My parents were forced to temporarily flee into Bangladesh after Myanmar's first major anti-Rohingya operation (“Operation Nagamin” or “Operation Dragon King”) in 1978. I myself witnessed similar violence in 1991 shortly before I fled Rakhine State. How many more times will history have to repeat itself before something changes? Unless those responsible for atrocities—regardless of their rank or position—are held to account, Myanmar's authorities will feel they can commit similar abuses in the future without consequence.

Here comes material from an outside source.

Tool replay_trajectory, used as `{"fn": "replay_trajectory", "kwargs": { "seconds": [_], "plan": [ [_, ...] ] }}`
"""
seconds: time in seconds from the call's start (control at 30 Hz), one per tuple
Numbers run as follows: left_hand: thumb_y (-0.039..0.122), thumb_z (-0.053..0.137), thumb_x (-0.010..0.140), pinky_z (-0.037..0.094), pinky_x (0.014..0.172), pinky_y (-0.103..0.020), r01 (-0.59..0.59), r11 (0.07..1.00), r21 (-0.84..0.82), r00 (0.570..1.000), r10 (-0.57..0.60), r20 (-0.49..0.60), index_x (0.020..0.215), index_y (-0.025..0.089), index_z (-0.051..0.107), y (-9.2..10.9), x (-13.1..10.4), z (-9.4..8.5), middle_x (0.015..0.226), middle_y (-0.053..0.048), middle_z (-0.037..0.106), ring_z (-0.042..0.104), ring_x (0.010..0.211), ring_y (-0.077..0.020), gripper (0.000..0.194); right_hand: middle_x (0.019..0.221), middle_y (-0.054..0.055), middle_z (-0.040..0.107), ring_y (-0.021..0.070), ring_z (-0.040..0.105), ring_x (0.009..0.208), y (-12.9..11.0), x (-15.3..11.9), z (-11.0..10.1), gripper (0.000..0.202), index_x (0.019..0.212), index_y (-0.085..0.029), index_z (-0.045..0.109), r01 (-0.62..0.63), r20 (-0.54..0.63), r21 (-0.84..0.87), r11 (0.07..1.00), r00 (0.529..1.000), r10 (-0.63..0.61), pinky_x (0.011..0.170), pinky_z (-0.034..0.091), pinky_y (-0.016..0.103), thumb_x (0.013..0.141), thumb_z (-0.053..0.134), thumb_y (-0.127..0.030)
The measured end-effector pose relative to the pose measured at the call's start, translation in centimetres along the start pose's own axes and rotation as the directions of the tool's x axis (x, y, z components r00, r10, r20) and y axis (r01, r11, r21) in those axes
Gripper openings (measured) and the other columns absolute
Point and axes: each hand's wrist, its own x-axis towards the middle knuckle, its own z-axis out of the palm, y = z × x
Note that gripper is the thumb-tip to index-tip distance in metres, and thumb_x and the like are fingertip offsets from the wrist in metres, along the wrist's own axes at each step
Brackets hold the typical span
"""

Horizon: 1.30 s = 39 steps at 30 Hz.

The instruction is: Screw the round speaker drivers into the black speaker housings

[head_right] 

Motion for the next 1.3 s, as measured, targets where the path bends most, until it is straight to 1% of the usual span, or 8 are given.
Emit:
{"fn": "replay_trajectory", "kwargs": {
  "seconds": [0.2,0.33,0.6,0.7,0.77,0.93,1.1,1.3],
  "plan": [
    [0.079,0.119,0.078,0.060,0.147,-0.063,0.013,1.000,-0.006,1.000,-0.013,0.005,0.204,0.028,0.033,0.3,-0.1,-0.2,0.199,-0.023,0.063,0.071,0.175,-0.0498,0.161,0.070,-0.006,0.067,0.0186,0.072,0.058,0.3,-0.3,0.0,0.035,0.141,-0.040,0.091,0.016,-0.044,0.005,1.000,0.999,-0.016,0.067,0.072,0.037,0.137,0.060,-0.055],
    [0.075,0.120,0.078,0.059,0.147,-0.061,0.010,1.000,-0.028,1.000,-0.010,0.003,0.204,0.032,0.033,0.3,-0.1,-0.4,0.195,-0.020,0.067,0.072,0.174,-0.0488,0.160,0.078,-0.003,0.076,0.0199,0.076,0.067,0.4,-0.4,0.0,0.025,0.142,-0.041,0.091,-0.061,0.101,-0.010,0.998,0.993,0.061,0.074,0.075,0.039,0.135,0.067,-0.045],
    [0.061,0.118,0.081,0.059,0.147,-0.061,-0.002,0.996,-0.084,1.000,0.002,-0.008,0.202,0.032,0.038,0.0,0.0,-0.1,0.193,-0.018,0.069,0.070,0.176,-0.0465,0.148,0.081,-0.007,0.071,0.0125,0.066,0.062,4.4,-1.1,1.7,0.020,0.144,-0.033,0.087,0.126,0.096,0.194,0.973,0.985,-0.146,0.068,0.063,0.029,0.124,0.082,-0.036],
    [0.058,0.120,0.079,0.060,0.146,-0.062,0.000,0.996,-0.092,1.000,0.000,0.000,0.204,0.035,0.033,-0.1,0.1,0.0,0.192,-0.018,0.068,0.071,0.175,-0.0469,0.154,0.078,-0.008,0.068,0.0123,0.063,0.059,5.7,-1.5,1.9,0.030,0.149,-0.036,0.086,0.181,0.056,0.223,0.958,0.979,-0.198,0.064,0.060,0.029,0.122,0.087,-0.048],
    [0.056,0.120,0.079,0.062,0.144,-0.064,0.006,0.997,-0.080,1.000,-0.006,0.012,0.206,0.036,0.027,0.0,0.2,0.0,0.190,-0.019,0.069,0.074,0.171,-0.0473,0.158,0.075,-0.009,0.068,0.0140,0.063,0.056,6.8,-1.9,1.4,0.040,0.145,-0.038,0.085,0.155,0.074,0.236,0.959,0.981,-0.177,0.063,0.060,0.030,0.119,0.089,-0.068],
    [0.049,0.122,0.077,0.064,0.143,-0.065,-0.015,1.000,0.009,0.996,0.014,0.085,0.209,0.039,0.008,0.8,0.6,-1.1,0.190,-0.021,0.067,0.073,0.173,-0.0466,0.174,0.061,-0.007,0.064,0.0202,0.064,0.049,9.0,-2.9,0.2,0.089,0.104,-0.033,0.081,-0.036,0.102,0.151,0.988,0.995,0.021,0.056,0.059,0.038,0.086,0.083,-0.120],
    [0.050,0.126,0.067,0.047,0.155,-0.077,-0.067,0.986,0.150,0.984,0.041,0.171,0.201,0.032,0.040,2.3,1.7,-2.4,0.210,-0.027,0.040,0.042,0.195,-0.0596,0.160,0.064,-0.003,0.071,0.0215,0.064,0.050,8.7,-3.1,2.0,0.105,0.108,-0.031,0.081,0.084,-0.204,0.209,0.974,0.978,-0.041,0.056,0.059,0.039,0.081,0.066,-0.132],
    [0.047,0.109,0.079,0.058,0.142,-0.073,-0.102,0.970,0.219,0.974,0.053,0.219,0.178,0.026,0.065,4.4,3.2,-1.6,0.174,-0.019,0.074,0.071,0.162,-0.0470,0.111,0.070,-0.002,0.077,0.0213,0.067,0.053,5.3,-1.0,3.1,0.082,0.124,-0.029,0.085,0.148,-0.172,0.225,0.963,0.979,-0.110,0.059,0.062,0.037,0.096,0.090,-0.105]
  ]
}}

An ICC investigation into mass deportation would be limited and not cover other crimes against humanity, including murder, rape, torture, persecution or genocide. But in the shorter term, it would be an essential start. Most importantly, it would send a powerful message to Myanmar's authorities that they are not above the law, and that the world is willing to back up condemnation with genuine action. Separately, we will continue lobbying members of the UN Security Council to refer the situation in Myanmar to the ICC, which would pave the way for a broader mandate.
The current lack of accountability is not just affecting the Rohingya, but also people in other ethnic areas where security forces and armed groups commit war crimes with impunity. In Kachin State, for example, violence has again flared between the military and insurgents, driving thousands from their homes.
By responding in the affirmative to the ICC, Bangladesh could play a major role in making such accountability a reality. I urge Dhaka to do what it can to support the ICC and the Rohingya people—not just for us, but for the fight for justice everywhere.
Tun Khin is president of the Burmese Rohingya Organisation UK and a member of the Free Rohingya Coalition.